The progression of the war filled Wilhelm Jakobs with growing bitterness and anxiety towards the All-German Association and its far-reaching war aims. He supported the emergence of the so-called 1917–18 Fatherland Party. On 28 October 1918, shortly before the monarchy ended, he was awarded the honorific title of "Royal Building Council." After his death, he remained in the memory of the people in Waldbröler as the "Jakob's Building Council."

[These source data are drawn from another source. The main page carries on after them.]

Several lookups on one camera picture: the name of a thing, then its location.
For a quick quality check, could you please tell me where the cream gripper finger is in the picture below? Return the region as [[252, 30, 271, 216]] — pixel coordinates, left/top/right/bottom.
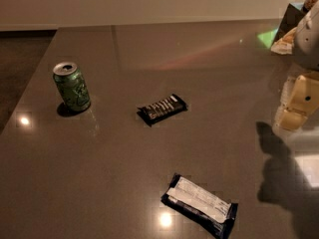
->
[[280, 77, 296, 106], [278, 74, 319, 130]]

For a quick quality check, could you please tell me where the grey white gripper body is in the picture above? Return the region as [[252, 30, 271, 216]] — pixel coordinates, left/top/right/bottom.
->
[[293, 1, 319, 70]]

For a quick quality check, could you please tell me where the black chocolate rxbar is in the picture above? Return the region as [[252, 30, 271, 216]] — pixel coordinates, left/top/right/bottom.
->
[[137, 94, 187, 126]]

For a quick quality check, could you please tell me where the blue blueberry rxbar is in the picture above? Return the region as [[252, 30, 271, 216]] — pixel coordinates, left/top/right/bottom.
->
[[161, 173, 238, 239]]

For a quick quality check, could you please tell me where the white snack bag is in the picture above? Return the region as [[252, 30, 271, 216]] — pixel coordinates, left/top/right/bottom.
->
[[270, 28, 296, 55]]

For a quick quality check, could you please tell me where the dark snack box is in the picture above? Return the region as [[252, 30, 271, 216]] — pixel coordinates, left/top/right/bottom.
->
[[274, 2, 306, 42]]

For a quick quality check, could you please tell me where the green soda can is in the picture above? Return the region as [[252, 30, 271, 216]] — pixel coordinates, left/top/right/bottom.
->
[[53, 62, 91, 114]]

The lost war, the revolution, and the Versailles Treaty deeply shook Wilhelm Jakobs. In December 1918, he participated in the founding of the German National People's Party and ran for office in parliamentary elections but did not gain a seat. In March 1921, the Association of German Wagon Factories was dissolved and replaced by the Association of German Wagon Factories, which was also later dissolved in October 1923. Wilhelm Jakobs was forced to retire at the age of 65, but took some solace in the 1920s production based on his invention, the Jakob joint car.

=== Death ===
In October 1926, Wilhelm Jakobs sold his house in Berlin-Dahlen and relocated with his wife to Bensheim an der Bergstraße. The two subsequently moved back to his hometown of Diezenkausen in 1931. In 1939, at the age of 80, Wilhelm Jakobs sold his house in Diezenkausen and moved with his wife to a pension in Bonn. He died of a stroke on 3 February 1942.